その絶対的な事実をようやく理解したのか、カステルは顔中を涙と鼻水、そして吐血でぐしゃぐしゃにしながら、私の足元へと這い寄ってきた。
「れ、レイス……! 助けてくれ……っ! ガハッ! 俺が間違っていた……っ! あの女に騙されたんだ……! 婚約破棄は撤回する……! 俺の妻はお前だけだ! だから、薬を……あの茶を、俺に……っ!」
汚れた手で、私のドレスの裾にすがりつこうとする男を、私はヒールを鳴らして一歩後退し、その手を冷酷に避けた。
「……気安く触らないでください、伯爵様。私のような『地味で商人の卑しい血が流れる女』は、今の完璧な貴方には相応しくないのでしょう?」
「ちが、う……あれは……っ」
「それに、伯爵様はご自分のことを『優れた才能を持つ』とおっしゃっていましたが……ええ、その通りだと思います。何もしないまま莫大な借金を抱え込み、病を悪化させて自滅する。貴方は間違いなく、天才的な不良債権ですよ」
私が冷笑を浮かべて言い捨てると、カステルの目から光が消え、絶望のまま床に突っ伏した。
「なので、どうぞ高貴なメリーナ様とお幸せに」
そう視線を送ると、メリーナは地を這うカステルをゴミを見る目で蔑みながら、激しく狼狽していた。
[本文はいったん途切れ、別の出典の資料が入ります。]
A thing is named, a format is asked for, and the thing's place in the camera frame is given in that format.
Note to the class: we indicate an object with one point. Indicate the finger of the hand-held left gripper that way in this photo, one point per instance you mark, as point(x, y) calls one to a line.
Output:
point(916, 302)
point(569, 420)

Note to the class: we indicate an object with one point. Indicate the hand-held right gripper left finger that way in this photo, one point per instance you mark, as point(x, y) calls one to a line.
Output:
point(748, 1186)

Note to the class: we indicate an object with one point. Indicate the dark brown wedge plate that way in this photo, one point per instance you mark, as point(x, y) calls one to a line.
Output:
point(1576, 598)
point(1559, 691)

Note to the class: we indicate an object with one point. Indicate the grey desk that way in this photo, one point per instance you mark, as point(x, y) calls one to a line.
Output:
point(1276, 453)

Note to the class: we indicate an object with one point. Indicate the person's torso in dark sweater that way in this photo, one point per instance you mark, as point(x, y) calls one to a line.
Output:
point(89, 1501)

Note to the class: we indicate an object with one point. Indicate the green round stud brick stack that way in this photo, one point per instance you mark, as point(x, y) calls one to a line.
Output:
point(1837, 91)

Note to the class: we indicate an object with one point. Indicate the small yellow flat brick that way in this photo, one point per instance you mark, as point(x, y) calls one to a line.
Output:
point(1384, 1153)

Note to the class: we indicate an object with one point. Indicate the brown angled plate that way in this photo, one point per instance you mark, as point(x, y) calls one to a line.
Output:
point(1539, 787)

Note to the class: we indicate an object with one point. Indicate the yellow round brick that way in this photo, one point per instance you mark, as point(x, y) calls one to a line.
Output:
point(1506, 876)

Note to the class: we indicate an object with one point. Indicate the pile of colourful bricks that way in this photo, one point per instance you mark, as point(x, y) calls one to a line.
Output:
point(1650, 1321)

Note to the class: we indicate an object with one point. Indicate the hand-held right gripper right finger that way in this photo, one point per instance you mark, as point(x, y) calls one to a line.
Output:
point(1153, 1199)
「わ、私は関係ありませんわ! 領地の金を横領したのも、違法薬を買ったのも、全部この男に騙されてやらされただけです! それに結婚なんて、最初からするつもりありませんでしたから!」
そう言って逃げ出そうとしていたメリーナも、救済資金横領の共謀と違法薬物所持の罪で、容赦なく取り立て屋たちに捕縛された。
「やめてぇ! いやぁぁっ! 私を捕まえないで! 本当に騙されただけよ! この病気の無能男に、誑かされただけなのぉ!」
『完璧な伯爵様』の地位と金を求めて色目を使った挙句、それが無くなった途端に手のひら返して足搔く彼女の姿は、醜くて滑稽だった。
借金地獄と、再発した死の病。
そして、愛した女からの罵倒。
これが、恩を仇で返した愚かな男の、自業自得の末路だ。
「さて、仕事は終わりですね。引き揚げましょう」
私は床に転がるカステルを一瞥もすることなく、取り立て屋たちに合図を送って背を向けた。
その際、汚れたドレスを軽く払い、広間に集まった貴族たちに向けて優雅に一礼した。
「お騒がせいたしました、皆様。ランバート商会は明日も通常通り営業しております。有意義な商談がございましたら、いつでもお声がけくださいませ」
静まり返る晩餐会の会場に、絶望に満ちたカステルの咳き込む音だけが空しく響き渡っていた。
――伯爵邸の重厚な扉を抜け、外に出る。
王都の夜風が、濡れた髪と、お茶のシミがついたドレスをすり抜けていった。
(……やれやれ。お気に入りのドレスだったんだけどね)
小さくため息をつきながらも、私の足取りは羽が生えたように軽かった。
抱え込んでいた重荷を下ろし、腐った縁を綺麗さっぱり断ち切ったのだ。
これでようやく、余計な気苦労なく、好きな商会の仕事に専念することができる。
「さあ……これからは、もっと有意義な商談をしていきたいですね」
夜空を見上げ、私は清々しい笑顔を浮かべた。
明日から始まる平穏で新しい日々に思いを馳せながら、私は迷うことなく、自分自身の足で真っ直ぐに歩き出した。